THE PROBLEM: Using the entries below, copy exactly each line from the line with "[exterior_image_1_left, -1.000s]" up to and including the line with "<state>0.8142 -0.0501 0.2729", with every picture left out.

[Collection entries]
=== Section Start ===
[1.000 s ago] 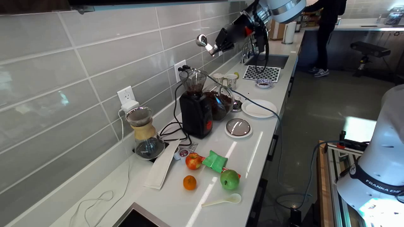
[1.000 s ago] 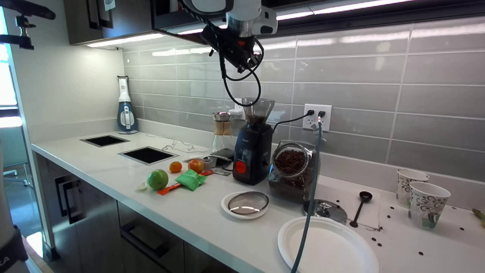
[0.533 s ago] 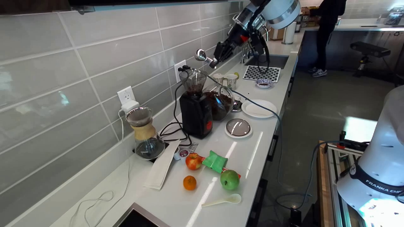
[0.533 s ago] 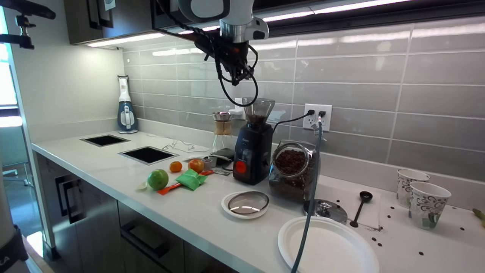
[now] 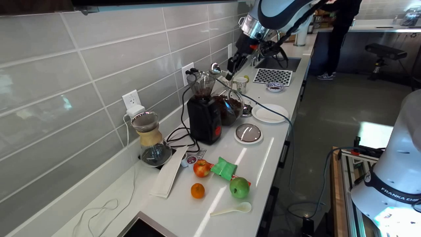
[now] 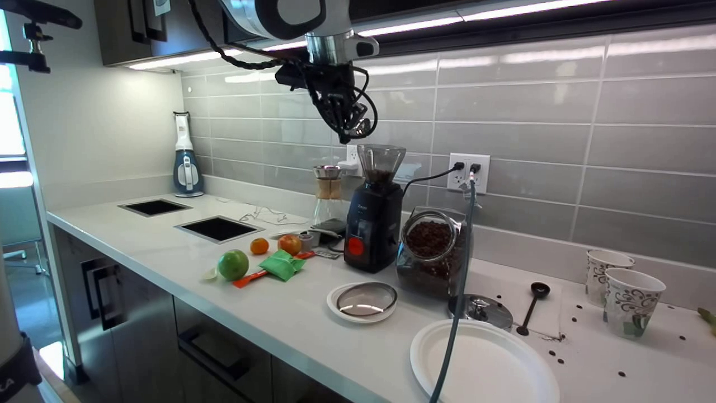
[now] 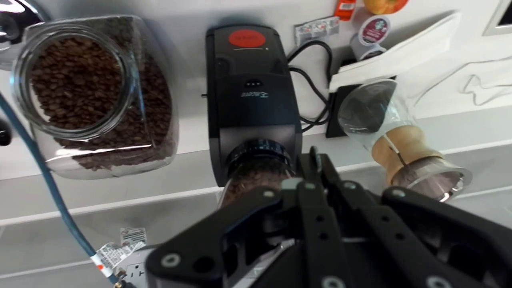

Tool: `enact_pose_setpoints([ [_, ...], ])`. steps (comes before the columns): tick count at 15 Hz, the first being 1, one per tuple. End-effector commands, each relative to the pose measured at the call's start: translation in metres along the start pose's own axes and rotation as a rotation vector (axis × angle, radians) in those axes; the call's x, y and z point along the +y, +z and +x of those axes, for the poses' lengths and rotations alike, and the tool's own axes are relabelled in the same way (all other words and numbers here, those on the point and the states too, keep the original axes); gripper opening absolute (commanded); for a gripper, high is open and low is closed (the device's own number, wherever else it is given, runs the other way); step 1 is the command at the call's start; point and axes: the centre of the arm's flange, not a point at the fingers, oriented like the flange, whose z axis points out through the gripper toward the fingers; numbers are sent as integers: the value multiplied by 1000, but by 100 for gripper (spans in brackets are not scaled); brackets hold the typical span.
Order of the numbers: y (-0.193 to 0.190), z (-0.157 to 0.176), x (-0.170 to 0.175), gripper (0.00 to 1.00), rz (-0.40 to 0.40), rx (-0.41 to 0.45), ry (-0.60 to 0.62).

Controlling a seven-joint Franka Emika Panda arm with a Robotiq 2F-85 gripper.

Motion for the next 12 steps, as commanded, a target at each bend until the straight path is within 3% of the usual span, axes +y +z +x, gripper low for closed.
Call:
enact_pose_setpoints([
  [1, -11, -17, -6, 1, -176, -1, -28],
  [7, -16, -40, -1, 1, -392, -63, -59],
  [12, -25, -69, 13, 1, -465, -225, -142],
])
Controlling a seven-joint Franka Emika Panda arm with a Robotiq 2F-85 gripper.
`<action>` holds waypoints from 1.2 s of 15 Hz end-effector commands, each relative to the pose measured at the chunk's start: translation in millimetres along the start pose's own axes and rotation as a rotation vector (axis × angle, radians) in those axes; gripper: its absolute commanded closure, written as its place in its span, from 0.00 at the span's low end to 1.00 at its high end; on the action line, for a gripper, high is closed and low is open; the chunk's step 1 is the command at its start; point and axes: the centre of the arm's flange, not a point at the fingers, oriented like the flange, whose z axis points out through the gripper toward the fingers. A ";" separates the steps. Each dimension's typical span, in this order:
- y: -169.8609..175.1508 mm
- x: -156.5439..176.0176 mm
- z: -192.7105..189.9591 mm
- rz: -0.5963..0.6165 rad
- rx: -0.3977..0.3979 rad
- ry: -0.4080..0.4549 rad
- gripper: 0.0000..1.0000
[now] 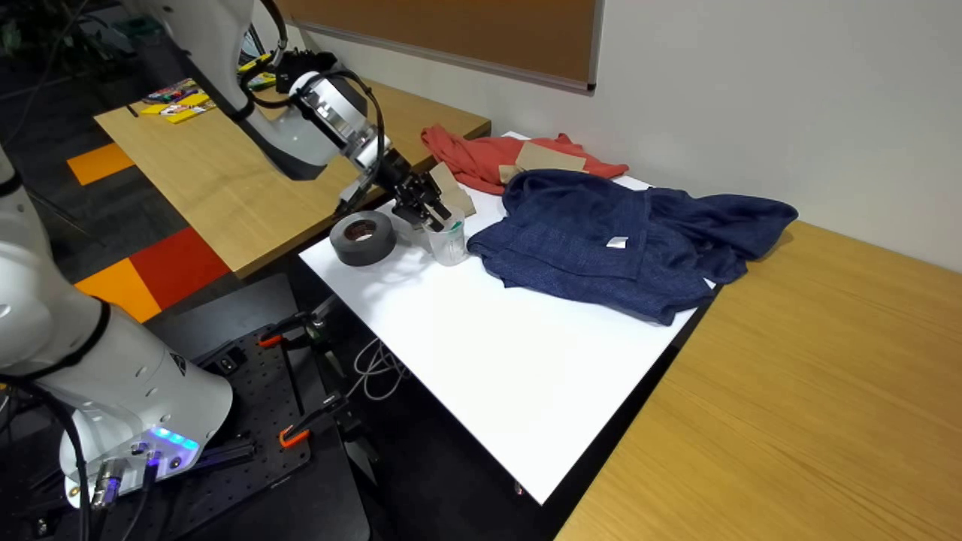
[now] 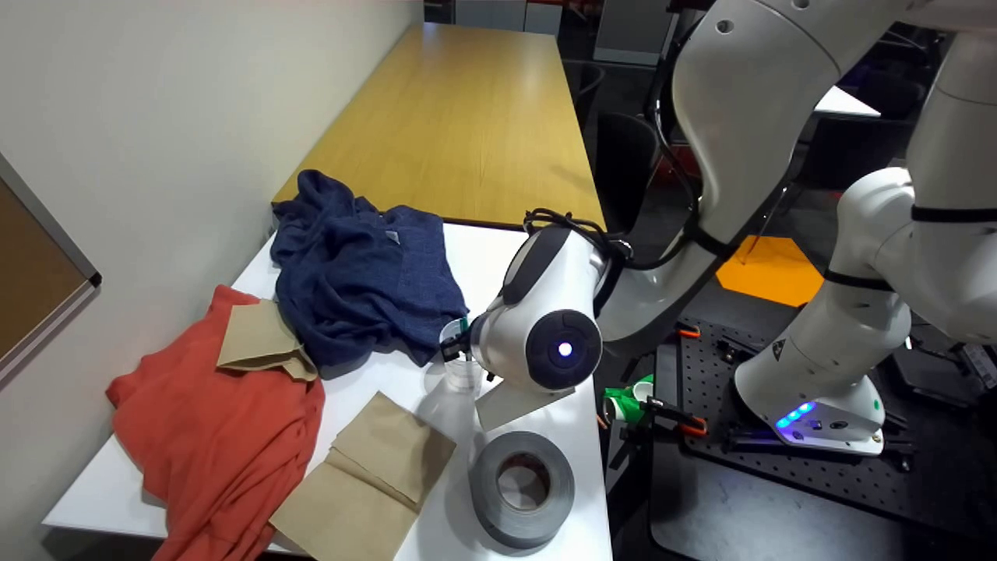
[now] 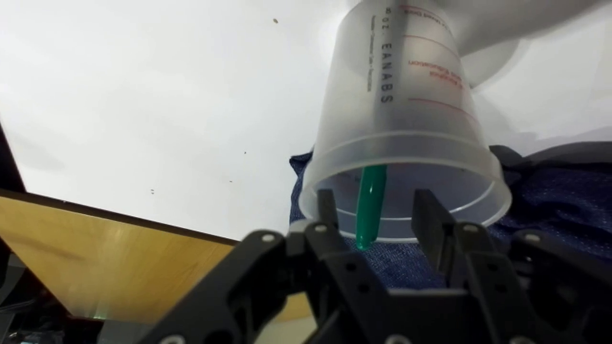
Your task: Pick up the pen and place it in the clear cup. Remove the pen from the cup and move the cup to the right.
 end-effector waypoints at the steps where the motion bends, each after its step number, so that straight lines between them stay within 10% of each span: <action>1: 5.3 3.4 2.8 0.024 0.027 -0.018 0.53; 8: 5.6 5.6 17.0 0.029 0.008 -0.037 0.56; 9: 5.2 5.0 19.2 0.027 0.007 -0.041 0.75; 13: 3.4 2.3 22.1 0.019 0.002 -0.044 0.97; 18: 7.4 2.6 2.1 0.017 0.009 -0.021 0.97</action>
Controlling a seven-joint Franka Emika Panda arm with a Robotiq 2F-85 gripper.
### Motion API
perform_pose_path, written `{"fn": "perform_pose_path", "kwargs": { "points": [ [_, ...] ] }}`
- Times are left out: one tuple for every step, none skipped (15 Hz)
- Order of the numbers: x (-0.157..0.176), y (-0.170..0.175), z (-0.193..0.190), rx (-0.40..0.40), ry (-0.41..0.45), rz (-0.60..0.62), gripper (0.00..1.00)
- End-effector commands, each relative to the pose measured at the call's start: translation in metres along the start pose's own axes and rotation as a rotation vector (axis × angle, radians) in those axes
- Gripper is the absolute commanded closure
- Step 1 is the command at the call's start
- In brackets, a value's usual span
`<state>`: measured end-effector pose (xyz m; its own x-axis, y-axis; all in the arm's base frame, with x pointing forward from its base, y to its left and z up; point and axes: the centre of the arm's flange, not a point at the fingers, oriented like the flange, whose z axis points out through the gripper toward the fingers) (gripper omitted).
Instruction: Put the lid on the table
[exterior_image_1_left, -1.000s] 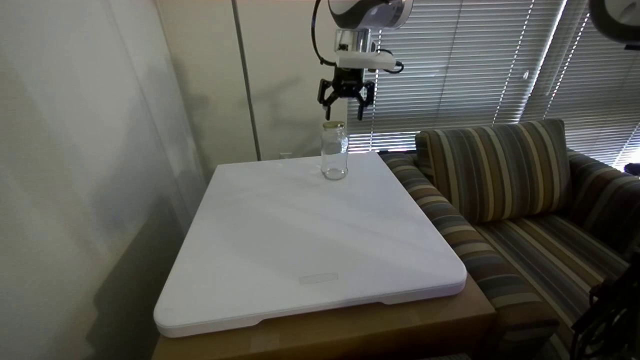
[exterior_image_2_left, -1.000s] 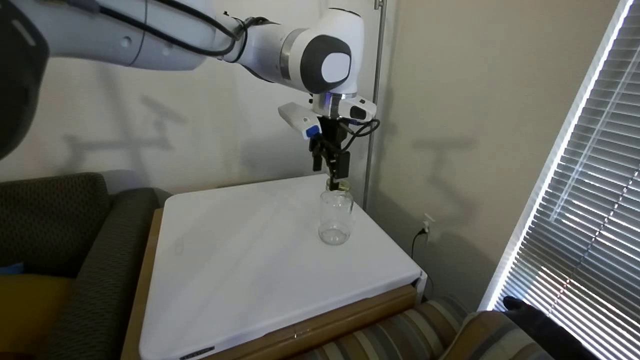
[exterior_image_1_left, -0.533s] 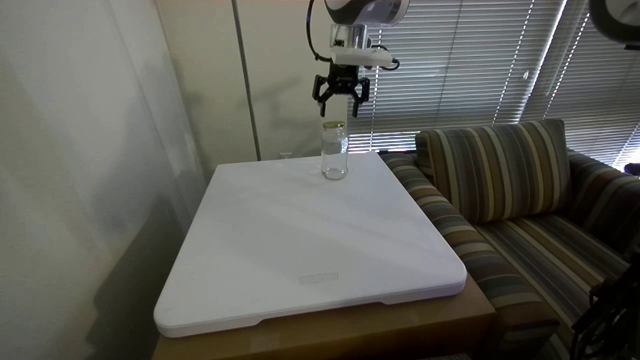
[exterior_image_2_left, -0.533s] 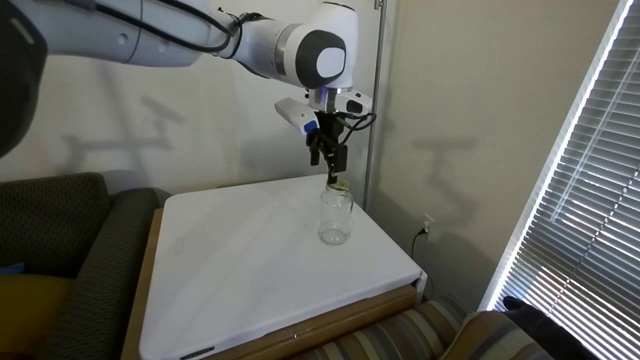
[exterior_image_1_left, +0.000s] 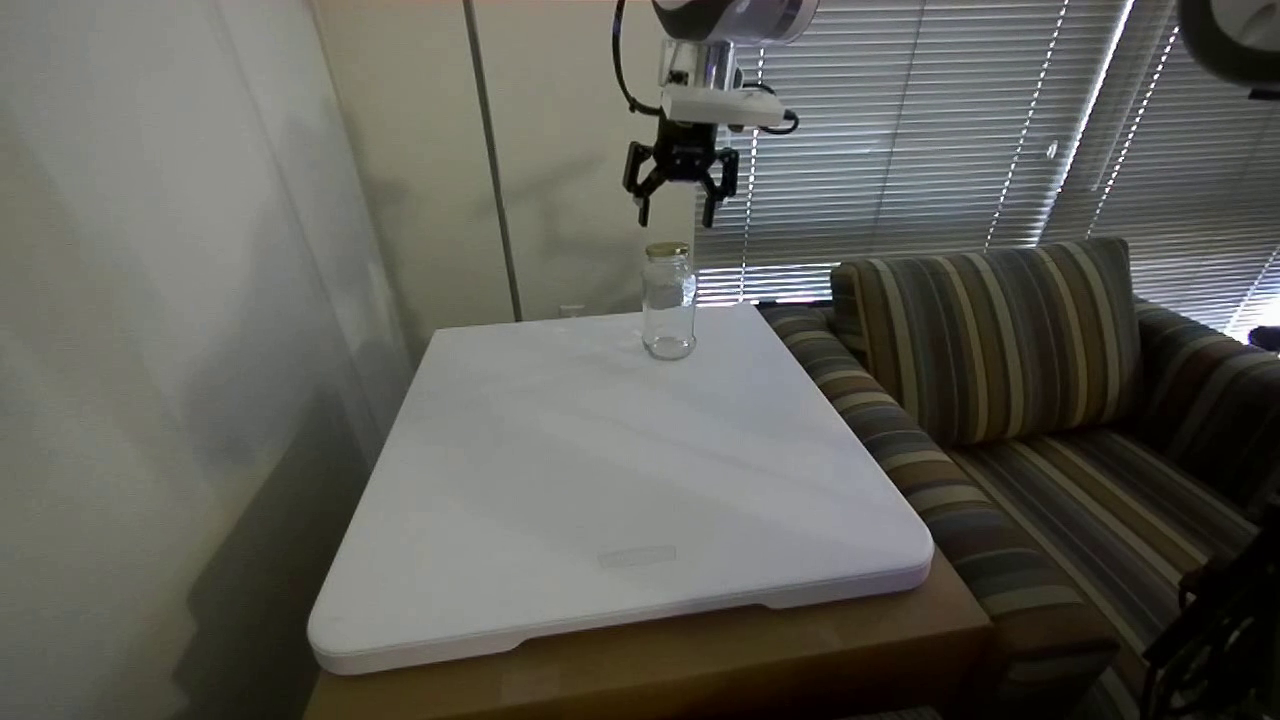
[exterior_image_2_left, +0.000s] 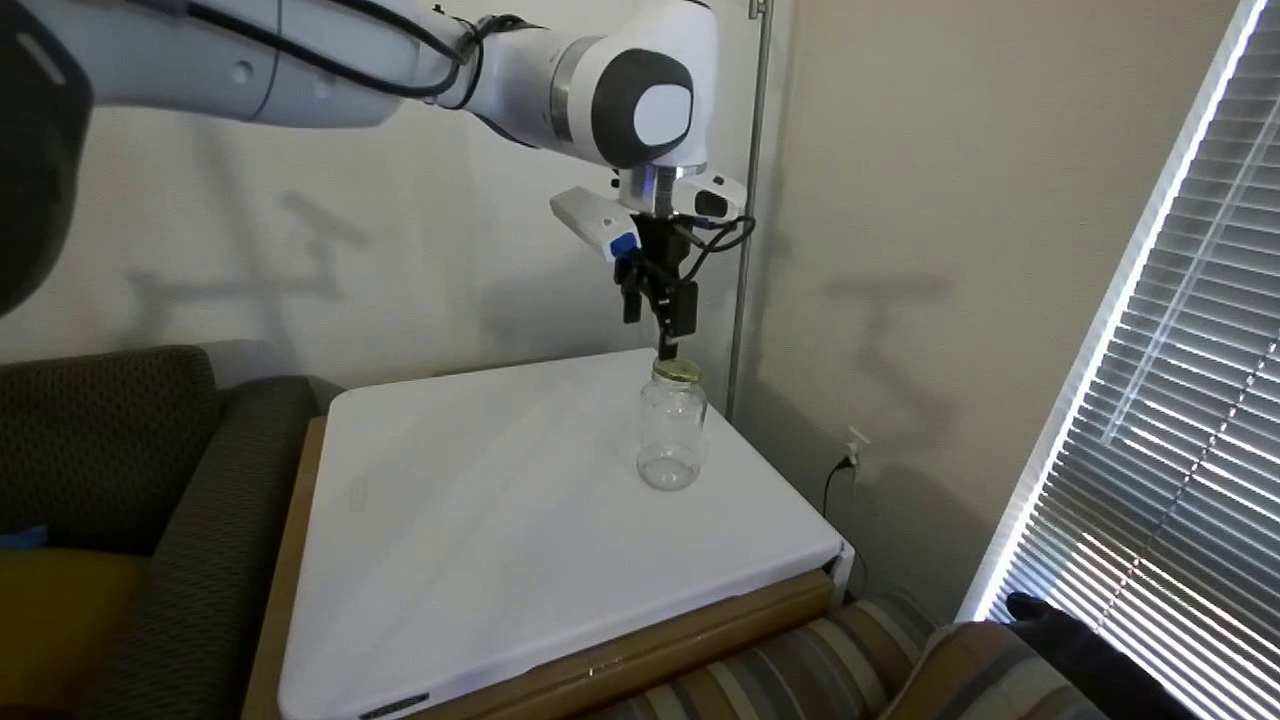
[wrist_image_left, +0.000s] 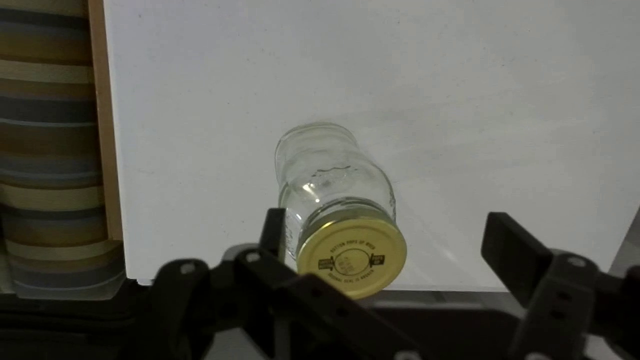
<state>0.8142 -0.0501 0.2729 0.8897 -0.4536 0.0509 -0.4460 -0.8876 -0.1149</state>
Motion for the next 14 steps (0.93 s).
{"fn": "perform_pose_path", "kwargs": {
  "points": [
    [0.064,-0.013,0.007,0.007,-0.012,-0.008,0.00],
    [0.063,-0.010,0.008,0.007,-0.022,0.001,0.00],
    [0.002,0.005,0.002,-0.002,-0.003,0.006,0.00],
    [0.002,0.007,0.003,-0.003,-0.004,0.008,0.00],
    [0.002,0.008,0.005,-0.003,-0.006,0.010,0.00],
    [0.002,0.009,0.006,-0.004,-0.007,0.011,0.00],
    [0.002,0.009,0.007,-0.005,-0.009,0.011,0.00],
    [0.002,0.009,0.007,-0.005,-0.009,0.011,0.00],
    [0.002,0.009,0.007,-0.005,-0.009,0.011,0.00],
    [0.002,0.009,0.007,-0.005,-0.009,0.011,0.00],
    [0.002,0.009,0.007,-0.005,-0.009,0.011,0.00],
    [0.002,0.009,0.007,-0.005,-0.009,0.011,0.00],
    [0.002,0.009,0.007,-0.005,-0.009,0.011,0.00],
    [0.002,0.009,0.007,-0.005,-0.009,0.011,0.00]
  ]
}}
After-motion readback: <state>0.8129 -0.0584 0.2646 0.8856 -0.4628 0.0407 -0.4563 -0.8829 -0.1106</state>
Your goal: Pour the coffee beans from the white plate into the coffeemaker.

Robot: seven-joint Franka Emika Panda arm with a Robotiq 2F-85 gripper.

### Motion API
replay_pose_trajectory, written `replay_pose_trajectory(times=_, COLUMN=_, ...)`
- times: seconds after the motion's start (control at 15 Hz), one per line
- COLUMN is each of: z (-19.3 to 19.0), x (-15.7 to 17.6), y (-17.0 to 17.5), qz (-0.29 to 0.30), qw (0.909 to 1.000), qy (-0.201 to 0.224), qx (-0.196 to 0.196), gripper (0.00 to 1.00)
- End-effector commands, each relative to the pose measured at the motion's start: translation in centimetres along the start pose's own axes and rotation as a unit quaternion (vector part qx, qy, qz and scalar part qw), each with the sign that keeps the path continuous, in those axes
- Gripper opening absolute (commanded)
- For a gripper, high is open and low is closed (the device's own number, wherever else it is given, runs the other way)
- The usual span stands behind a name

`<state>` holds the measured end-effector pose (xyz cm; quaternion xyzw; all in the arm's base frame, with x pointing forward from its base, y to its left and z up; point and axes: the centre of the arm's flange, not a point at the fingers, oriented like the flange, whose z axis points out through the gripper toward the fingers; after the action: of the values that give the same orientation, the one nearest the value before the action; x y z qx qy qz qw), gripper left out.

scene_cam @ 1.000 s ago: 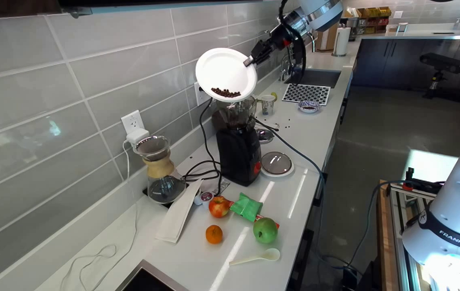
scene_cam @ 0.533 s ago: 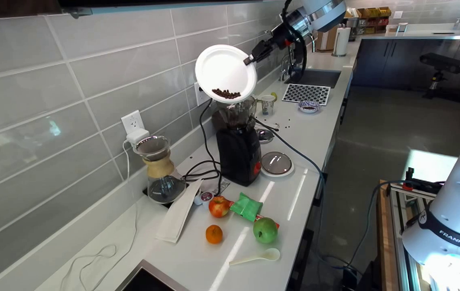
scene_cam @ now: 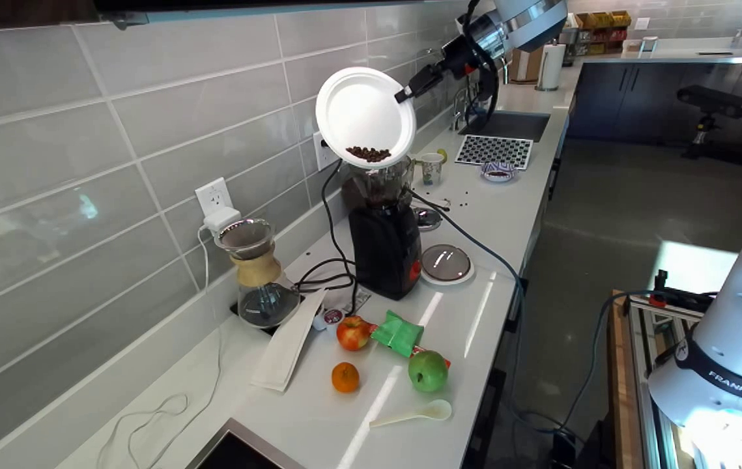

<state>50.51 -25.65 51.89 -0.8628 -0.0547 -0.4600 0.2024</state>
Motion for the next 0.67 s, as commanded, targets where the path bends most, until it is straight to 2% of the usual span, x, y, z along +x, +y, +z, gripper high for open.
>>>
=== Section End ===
EXERCISE RESPONSE:
[exterior_image_1_left, -1.000s] 
[exterior_image_2_left, -1.000s] 
[exterior_image_1_left, -0.533s] 
[exterior_image_2_left, -0.533s] 
[exterior_image_1_left, +0.000s] 
[exterior_image_2_left, +0.000s] 
[wrist_image_left, +0.000s] 
<state>0.8142 -0.0501 0.2729 0.8897 -0.4536 0.0509 -0.4460 -0.8876 -0.1149</state>

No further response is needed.